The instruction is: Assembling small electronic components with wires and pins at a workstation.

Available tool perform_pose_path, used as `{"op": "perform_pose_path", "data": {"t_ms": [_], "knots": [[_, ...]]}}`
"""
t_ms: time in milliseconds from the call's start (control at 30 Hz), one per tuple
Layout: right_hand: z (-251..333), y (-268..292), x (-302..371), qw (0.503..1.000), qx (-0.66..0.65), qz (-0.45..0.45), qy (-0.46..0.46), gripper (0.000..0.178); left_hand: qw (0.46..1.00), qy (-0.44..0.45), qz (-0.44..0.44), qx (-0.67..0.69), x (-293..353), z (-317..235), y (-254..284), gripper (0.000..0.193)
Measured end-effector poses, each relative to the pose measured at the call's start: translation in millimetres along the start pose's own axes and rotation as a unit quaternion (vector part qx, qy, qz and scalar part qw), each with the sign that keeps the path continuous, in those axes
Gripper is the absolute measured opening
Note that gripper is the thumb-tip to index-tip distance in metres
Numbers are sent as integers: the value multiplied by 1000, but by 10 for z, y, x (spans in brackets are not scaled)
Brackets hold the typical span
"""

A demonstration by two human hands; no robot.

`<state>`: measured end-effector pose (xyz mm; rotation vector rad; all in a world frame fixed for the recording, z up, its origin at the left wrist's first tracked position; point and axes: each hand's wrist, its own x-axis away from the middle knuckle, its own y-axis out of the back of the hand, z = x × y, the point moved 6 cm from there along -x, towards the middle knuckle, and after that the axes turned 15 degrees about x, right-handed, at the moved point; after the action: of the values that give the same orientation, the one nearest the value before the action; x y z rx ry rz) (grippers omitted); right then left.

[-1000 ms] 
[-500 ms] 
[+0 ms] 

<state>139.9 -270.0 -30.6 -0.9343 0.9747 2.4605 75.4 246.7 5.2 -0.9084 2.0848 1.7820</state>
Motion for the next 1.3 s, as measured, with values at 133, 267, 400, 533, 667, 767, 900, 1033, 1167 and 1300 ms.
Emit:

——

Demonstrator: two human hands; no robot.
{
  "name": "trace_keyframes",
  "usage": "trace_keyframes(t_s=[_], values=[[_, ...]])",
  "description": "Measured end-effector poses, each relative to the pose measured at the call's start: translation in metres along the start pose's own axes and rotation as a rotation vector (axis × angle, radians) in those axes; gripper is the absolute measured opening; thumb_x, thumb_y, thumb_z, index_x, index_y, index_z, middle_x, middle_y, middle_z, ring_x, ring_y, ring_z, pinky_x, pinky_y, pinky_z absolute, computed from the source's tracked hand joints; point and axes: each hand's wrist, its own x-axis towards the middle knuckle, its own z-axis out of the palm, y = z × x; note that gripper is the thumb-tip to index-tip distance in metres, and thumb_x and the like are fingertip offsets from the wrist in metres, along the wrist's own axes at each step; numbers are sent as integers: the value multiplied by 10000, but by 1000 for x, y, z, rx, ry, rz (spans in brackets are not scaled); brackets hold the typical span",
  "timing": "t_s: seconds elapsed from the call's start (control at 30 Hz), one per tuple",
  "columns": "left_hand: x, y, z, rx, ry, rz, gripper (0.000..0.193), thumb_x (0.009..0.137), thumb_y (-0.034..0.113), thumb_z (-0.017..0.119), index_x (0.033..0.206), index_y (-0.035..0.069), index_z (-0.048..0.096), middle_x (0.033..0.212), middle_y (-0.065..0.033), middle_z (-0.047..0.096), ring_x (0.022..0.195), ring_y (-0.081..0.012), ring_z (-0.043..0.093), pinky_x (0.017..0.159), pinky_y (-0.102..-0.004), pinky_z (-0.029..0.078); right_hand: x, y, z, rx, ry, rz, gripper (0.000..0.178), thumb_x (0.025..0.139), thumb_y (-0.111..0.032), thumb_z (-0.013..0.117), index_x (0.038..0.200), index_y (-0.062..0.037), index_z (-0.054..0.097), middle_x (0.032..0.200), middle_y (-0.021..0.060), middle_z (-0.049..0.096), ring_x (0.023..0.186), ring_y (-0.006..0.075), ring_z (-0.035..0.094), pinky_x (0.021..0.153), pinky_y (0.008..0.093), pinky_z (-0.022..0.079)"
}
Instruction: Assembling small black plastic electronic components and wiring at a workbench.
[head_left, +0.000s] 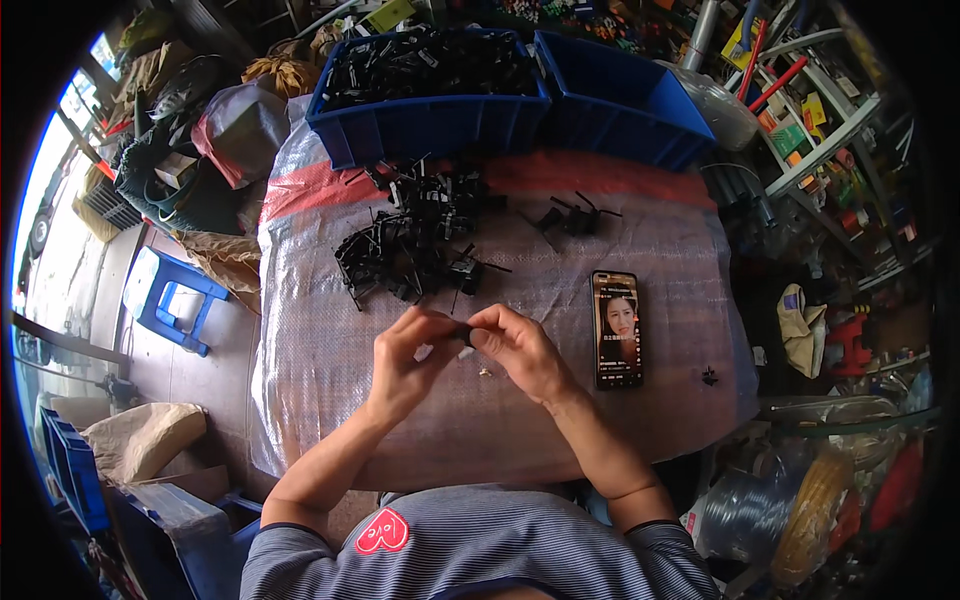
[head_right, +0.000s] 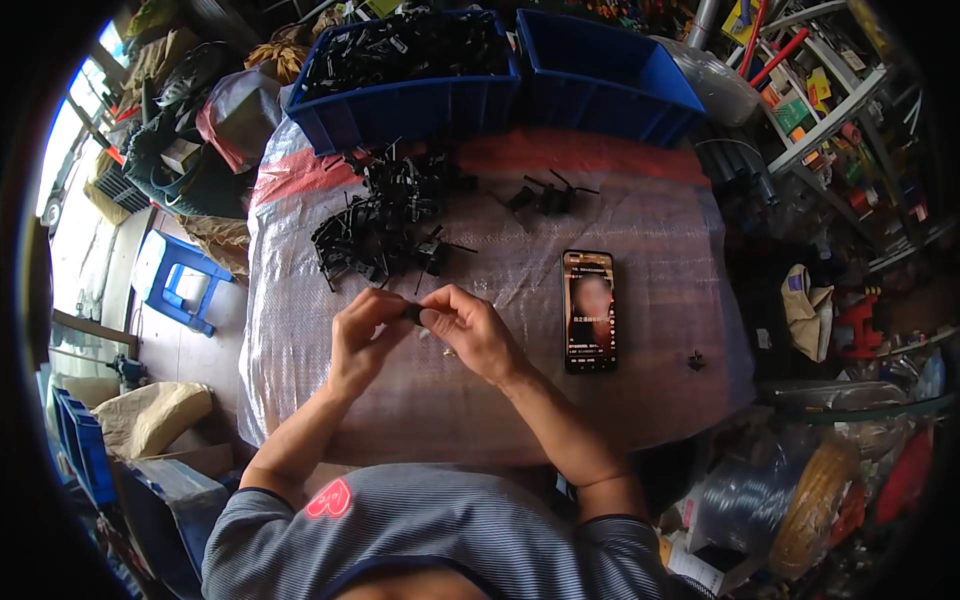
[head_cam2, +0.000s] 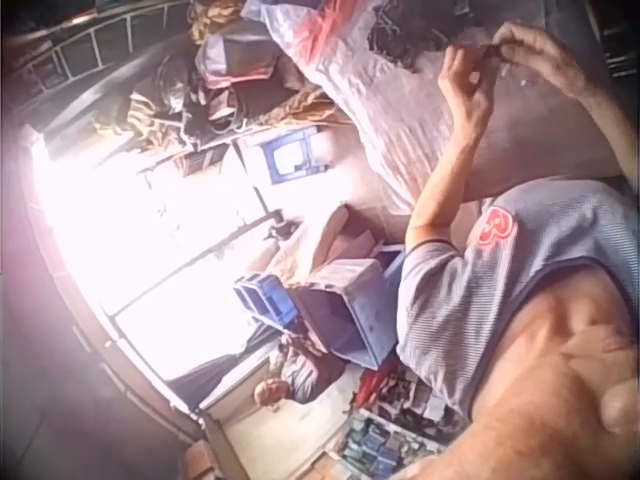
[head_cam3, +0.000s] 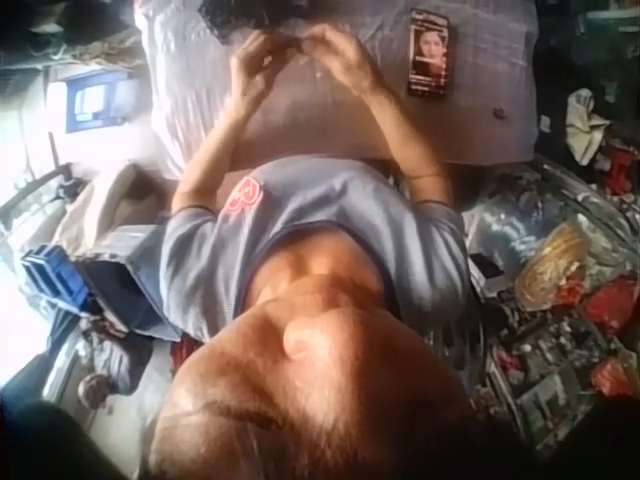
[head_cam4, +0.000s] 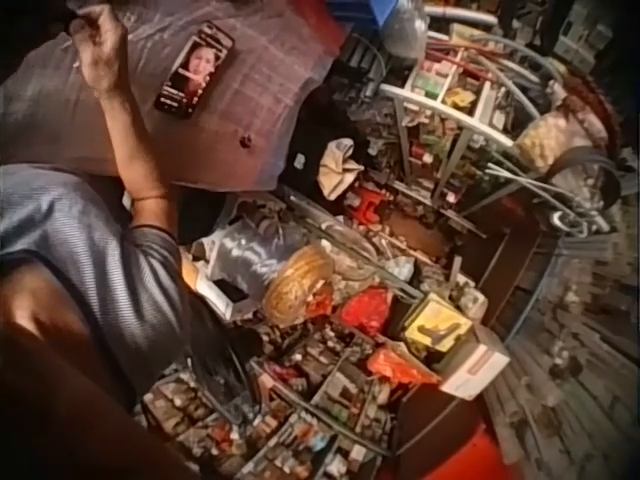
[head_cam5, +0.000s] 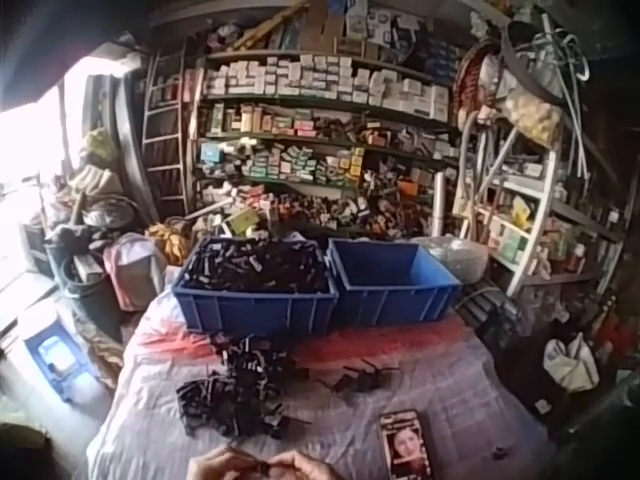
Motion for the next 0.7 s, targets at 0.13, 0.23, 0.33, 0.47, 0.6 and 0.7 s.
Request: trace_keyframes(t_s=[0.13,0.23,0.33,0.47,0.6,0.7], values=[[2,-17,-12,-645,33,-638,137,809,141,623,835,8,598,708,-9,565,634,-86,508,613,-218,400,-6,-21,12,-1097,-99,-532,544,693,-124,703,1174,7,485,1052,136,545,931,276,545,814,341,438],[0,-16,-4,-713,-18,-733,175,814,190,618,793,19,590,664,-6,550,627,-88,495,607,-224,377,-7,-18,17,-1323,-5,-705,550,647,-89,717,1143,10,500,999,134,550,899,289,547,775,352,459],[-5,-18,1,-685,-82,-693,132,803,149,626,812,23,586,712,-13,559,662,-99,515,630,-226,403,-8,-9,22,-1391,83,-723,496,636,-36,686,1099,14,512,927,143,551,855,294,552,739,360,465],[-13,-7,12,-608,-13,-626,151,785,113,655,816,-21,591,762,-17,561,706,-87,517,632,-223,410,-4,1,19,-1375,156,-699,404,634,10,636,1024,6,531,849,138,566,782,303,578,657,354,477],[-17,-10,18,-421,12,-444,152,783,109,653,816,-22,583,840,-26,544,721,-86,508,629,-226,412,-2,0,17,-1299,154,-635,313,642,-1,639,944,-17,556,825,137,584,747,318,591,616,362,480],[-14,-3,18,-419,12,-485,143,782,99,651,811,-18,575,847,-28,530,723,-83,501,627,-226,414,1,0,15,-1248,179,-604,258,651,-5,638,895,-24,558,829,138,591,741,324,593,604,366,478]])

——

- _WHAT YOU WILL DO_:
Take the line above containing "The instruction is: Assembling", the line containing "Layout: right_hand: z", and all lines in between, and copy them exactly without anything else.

- _RESPONSE TO THE EXERCISE_:
The instruction is: Assembling small electronic components with wires and pins at a workstation.

Available tool perform_pose_path, used as `{"op": "perform_pose_path", "data": {"t_ms": [_], "knots": [[_, ...]]}}`
"""
t_ms: time in milliseconds from the call's start (control at 30 Hz), one per tuple
Layout: right_hand: z (-251..333), y (-268..292), x (-302..371), qw (0.503..1.000), qx (-0.66..0.65), qz (-0.45..0.45), qy (-0.46..0.46), gripper (0.000..0.178); left_hand: qw (0.46..1.00), qy (-0.44..0.45), qz (-0.44..0.44), qx (-0.67..0.69), x (-293..353), z (-317..235), y (-254..284), gripper (0.000..0.193)

No further answer will be given.